Furthermore, in the past five years, most international arbitral institutions have updated their arbitration rules to provide for expedited arbitration. According to the ICC 2020 statistics, of the total of 115 final awards rendered under the expedited procedure provisions since they were implemented, 67 per cent were delivered six months after the case management conference.[16] In the case of the SCC Rules for Expedited Arbitration, almost 50 per cent of the awards were rendered within three months from referral.[17] Expedited rules, which are usually applied in arbitrations when the amount in dispute is low, have thus opened the door to resolving disputes much faster.

The covid-19 pandemic has also showed how arbitration easily adapted to a fully online dispute resolution system, with minimal delays compared to those experienced by local courts in Colombia. Emergency arbitration and the arbitral tribunals’ power to award interim relief were particularly important in this context.

Arbitration also provides for a more neutral ground for the resolution of disputes between parties that are domiciled in different jurisdictions. Parties usually prefer to submit their dispute to experienced arbitrators, rather than to the home courts of the opposing side. Such fear of unconscious (or conscious) bias of the other party’s home courts may be unjustified; however, a party may feel at a disadvantage in a litigation subject to a particular set of unfamiliar procedural rules.

Flexibility of international arbitration proceedings is another key advantage. Parties may tailor the proceedings to suit the specific needs of the dispute at hand. Such flexibility applies, for example, with regard to:

  • the number and order of pleadings submitted by each party;
  • the moments at which such pleadings are presented;
  • the taking of evidence, the manner in which evidentiary hearings are conducted;
  • whether the dispute will be decided in different phases (jurisdiction, responsibility or damages); and
  • the language of the proceedings.

Furthermore, because of its flexibility, arbitration is generally preferrable (compared to litigation) when parties carve out certain disputes into a separate and distinct dispute resolution mechanism, such as expert determination, and where parallel or subsequent proceedings may arise.[18]

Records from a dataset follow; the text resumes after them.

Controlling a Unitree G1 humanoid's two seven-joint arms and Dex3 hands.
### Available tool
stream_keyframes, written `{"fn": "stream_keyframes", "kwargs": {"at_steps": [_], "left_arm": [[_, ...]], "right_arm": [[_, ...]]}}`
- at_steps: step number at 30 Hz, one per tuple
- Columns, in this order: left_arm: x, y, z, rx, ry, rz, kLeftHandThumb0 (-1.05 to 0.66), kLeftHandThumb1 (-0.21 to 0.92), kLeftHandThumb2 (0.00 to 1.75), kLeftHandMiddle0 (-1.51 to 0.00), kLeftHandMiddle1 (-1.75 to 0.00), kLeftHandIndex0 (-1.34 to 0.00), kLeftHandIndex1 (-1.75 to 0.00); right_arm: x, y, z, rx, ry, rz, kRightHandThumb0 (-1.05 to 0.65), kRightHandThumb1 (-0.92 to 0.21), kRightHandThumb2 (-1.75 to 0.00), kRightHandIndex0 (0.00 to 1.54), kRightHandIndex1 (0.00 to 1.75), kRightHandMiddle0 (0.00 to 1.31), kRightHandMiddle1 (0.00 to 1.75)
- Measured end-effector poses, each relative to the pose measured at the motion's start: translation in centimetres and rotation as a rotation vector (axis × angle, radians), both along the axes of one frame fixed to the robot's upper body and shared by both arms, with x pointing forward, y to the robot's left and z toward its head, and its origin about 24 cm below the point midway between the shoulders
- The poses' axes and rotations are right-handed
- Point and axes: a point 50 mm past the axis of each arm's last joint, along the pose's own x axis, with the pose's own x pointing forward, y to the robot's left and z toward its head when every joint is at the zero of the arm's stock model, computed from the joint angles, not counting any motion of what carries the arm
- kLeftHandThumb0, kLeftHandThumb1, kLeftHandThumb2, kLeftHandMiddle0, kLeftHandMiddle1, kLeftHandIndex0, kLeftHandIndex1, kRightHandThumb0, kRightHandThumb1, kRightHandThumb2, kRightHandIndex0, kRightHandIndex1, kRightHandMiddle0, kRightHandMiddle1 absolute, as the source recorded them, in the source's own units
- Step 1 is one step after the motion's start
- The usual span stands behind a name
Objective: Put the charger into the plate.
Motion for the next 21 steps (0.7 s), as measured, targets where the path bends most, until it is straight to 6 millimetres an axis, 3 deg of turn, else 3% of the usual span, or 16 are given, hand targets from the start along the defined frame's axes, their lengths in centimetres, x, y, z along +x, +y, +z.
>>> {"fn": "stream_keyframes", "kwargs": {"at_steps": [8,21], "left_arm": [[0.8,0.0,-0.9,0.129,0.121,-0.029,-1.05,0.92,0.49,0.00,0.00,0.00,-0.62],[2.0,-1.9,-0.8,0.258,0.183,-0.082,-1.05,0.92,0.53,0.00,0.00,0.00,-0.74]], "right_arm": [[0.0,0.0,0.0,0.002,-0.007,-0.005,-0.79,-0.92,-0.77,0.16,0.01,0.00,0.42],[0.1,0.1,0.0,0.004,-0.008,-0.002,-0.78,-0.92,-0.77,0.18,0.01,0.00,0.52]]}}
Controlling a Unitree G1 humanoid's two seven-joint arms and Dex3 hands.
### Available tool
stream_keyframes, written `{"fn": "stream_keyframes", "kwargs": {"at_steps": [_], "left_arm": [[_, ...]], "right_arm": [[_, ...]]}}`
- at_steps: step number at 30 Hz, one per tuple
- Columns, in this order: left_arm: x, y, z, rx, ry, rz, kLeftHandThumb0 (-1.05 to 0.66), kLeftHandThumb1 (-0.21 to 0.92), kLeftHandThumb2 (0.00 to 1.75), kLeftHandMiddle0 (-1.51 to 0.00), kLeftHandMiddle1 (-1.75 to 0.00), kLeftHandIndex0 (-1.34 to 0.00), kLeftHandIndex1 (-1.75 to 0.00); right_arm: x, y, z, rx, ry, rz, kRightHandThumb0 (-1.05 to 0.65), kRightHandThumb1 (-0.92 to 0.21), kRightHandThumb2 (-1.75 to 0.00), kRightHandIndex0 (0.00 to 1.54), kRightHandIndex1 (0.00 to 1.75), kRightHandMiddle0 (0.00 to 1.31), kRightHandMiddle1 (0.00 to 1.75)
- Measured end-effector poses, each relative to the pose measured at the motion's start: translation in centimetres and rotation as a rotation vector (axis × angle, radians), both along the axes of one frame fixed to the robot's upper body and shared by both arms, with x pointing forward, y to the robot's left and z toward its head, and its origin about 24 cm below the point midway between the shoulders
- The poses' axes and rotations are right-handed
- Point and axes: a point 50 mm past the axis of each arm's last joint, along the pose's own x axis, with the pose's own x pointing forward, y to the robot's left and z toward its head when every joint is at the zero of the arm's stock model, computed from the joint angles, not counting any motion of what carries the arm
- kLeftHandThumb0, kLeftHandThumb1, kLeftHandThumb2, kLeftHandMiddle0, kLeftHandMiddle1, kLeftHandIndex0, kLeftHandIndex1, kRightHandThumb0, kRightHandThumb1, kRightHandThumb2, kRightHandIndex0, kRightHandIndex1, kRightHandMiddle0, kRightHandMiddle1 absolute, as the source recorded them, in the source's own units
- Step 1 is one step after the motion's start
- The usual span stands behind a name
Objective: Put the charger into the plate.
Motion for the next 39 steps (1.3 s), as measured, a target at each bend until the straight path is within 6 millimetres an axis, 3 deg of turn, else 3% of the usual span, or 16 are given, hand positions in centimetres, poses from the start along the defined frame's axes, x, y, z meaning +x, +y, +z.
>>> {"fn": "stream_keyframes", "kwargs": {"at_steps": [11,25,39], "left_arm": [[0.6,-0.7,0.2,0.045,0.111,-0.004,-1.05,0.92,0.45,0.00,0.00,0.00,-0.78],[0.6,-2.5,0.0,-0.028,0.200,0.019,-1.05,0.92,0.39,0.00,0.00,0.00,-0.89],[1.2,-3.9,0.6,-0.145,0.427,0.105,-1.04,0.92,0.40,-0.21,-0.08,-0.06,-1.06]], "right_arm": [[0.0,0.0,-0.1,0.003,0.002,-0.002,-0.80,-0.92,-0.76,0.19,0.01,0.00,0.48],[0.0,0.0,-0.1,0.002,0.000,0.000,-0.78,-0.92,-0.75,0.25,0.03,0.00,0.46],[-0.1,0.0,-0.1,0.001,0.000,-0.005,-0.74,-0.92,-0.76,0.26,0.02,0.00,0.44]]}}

Additionally, Colombian practitioners have the perception that, while in arbitration, the parties will have the ability to appoint arbitrators who have experience and have had exposure to M&A transactions or to issues related to M&A matters and contracts law, there is significant uncertainty in the ordinary court system and its unclear whether the appointed judge has comparable experience to that of hand-picked professional arbitrators. This is especially relevant since M&A agreements in Latin America now follow the drafting that has been typically used in common law jurisdictions. It would take some time for local judges to familiarise themselves with these provisions. In contrast, we believe that arbitration has managed to keep up with international or foreign practices. Local courts may also be ill-equipped to appropriately handle M&A disputes compared with international arbitrators with respect to cross-border M&A transactions in which the deal documents are frequently drafted in English or governed by an internationally recognised foreign substantive law with comprehensive case law on M&A matters (such as New York law).

Parties can handle the challenges that arise from a multiparty or multicontract transaction through the careful drafting of the arbitration agreement in the M&A agreements.[19] In addition, institutional arbitration rules today provide for clear rules that apply to the joinder of additional parties, to the consolidation of arbitrations and to the way the arbitral tribunal is constituted, where the arbitration involves more than one party.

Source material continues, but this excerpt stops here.